Herr Winckelkopf haussa les épaules et quitta la salle.

Quatre minutes après, il reparut avec un gâteau rond de dynamite de la dimension d’un penny et une jolie petite horloge française surmontée d’une figurine de la Liberté piétinant l’hydre du Despotisme.

Le visage de lord Arthur s’éclaira à cette vue.

— Voilà tout à fait ce qu’il me faut. Maintenant apprenez-moi comment elle explose ?

— Ah ! ceci est mon secret, répondit Herr Winckelkopf, contemplant son invention avec un juste regard d’orgueil. Dites-moi seulement quand vous désirez qu’elle explose et je réglerai le mécanisme pour l’heure indiquée.

— Bon ! aujourd’hui c’est mardi et si vous pouvez me l’expédier tout de suite…

— C’est impossible. J’ai un tas de travaux, une besogne très importante pour certains amis de Moscou.

— Oh ! il sera encore temps si elle est remise demain soir ou jeudi matin. Quant au moment de l’explosion, fixons-la à vendredi à midi. À cette heure-là, le doyen est toujours à la maison.

— Vendredi à midi, répéta Herr Winckelkopf.

Et il prit une note à ce sujet sur un grand registre ouvert sur un bureau près de la cheminée.

— Et maintenant, dit lord Arthur, se levant de sa chaise, veuillez me faire savoir de combien je vous suis redevable.

— C’est une si petite affaire, lord Arthur, que je vais vous compter cela au plus juste. La dynamite coûte sept shellings six pences, le mouvement d’horlogerie trois livres dix shellings et le port environ cinq shellings. Je suis trop heureux d’obliger un ami du comte Rouvaloff.

— Mais votre dérangement, Herr Winckelkopf ?

— Oh ! ce n’est rien. C’est un plaisir pour moi. Je ne travaille pas pour l’argent : je vis entièrement pour mon art.

Lord Arthur déposa quatre livres deux shellings six pence sur la table, remercia le petit Allemand de son amabilité et, déclinant de son mieux une invitation à rencontrer quelques anarchistes à un thé à la fourchette le samedi suivant, il quitta la maison de Herr Winckelkopf et se rendit au Park.

Pendant les deux jours qui suivirent, lord Arthur fut dans un état de très grande agitation nerveuse.
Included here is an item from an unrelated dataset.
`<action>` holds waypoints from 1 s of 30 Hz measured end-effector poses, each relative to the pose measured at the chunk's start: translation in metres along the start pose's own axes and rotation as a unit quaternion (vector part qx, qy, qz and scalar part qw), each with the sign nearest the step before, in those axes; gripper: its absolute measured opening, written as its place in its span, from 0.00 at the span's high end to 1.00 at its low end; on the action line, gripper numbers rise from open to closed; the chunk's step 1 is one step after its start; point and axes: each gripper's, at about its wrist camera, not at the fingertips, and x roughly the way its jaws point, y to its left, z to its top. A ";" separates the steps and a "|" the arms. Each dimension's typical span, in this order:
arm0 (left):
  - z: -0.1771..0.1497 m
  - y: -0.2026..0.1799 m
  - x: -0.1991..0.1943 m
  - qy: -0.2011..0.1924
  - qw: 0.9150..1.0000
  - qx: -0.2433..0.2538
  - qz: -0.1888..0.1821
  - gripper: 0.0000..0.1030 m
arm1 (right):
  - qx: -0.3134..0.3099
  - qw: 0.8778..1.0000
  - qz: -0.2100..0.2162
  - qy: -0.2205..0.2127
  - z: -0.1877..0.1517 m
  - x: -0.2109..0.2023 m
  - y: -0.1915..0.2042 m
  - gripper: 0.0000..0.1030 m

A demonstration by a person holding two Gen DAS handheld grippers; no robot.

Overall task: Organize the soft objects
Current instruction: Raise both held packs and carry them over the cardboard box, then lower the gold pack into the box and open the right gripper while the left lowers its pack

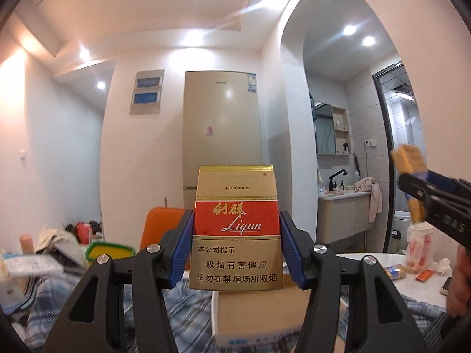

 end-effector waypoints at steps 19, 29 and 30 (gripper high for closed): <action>-0.057 -0.007 0.048 0.056 0.998 -0.002 0.006 0.47 | -0.018 0.995 0.046 0.091 -0.090 0.073 0.041 0.47; -0.065 -0.010 0.074 0.120 0.993 -0.002 0.019 0.47 | -0.009 0.982 0.063 0.176 -0.109 0.105 0.034 0.47; -0.067 -0.010 0.079 0.135 0.990 0.000 0.030 0.47 | -0.014 0.979 0.068 0.190 -0.112 0.110 0.036 0.47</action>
Le vendredi à midi, il se rendit au Buckingham club pour y attendre les nouvelles.

Toute l’après-midi, le stupide laquais de service à la porte monta des télégrammes de tous les coins du pays, donnant le résultat des courses de chevaux, des jugements dans des affaires de divorce, l’état de la température et d’autres informations semblables, tandis que le ruban dévidait les détails les plus fastidieux sur la séance de nuit de la chambre des communes et une petite panique au Stock Exchange[5].

À quatre heures, arrivèrent les journaux du soir et lord Arthur disparut dans le salon de lecture avec la Pall Mall Gazette, la James’s Gazette, le Globe et l’Echo, à la grande indignation du colonel Goodchild, qui désirait lire le compte rendu d’un discours prononcé par lui, le matin, à l’hôtel du lord-maire, au sujet des missions sud-africaines et de la convenance d’avoir, dans chaque province, des évêques nègres.

Or le colonel, pour une raison ou une autre, avait un préjugé très vif contre les Evenings News.

Aucun des journaux, cependant, ne contenait la moindre allusion à Chichester et lord Arthur comprit que l’attentat avait échoué.

Ce fut pour lui un terrible coup, et, quelques minutes, il demeura tout à fait abattu.

Herr Winckelkopf, qu’il alla voir le lendemain, se répandit en excuses laborieuses et offrit de lui fournir une autre horloge à ses propres frais ou une caisse de bombes de nitro-glycérine au prix coûtant.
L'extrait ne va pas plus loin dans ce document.